**TASK GOAL**
Among the lines below, restate word for word only those from the line with "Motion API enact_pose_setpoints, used" through the line with "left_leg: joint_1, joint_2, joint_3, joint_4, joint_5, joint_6", with both end lines kept.
*** RAW DATA
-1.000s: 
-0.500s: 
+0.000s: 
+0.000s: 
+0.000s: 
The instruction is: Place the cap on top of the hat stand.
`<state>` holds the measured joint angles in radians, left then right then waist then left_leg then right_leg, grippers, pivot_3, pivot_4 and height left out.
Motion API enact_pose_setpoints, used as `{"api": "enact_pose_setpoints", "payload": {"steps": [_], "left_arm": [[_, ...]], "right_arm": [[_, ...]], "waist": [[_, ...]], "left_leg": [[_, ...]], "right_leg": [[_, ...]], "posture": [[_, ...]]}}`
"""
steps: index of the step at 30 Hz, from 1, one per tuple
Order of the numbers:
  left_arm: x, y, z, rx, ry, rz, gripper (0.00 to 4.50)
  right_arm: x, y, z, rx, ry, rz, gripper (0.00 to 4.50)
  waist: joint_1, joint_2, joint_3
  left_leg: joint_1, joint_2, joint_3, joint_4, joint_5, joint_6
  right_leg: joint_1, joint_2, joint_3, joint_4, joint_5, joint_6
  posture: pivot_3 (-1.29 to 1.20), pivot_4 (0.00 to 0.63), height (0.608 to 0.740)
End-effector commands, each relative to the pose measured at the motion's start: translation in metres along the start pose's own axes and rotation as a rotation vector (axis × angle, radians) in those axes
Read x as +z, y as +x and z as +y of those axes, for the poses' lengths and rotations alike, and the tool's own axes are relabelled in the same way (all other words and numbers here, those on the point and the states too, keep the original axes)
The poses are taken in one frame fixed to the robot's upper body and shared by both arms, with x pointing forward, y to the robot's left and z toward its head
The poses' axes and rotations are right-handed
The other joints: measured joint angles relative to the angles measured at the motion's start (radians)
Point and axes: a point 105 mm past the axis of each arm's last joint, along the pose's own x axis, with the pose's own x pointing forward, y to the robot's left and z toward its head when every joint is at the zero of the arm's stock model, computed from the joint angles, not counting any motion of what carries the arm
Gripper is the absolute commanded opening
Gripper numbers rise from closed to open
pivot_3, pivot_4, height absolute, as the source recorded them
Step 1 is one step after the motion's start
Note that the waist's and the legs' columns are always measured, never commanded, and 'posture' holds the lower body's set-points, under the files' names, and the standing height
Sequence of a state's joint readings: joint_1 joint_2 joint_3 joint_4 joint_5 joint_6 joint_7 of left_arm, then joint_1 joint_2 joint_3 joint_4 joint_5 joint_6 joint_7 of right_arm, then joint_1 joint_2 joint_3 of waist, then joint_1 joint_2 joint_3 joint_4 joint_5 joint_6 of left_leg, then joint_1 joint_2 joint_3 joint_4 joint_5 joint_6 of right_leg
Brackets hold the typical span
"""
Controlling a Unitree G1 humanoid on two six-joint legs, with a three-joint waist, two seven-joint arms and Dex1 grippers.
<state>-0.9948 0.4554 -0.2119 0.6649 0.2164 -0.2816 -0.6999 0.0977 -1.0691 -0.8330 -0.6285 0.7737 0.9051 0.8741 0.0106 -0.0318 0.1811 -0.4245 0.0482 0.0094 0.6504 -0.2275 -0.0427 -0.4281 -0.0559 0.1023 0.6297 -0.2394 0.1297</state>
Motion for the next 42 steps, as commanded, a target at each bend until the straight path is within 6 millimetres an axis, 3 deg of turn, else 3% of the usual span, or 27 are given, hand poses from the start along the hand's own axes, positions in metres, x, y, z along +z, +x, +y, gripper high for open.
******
**COMPLETED TASK**
Motion API enact_pose_setpoints, used as `{"api": "enact_pose_setpoints", "payload": {"steps": [_], "left_arm": [[_, ...]], "right_arm": [[_, ...]], "waist": [[_, ...]], "left_leg": [[_, ...]], "right_leg": [[_, ...]], "posture": [[_, ...]]}}`
"""
steps: index of the step at 30 Hz, from 1, one per tuple
Order of the numbers:
  left_arm: x, y, z, rx, ry, rz, gripper (0.00 to 4.50)
  right_arm: x, y, z, rx, ry, rz, gripper (0.00 to 4.50)
  waist: joint_1, joint_2, joint_3
  left_leg: joint_1, joint_2, joint_3, joint_4, joint_5, joint_6

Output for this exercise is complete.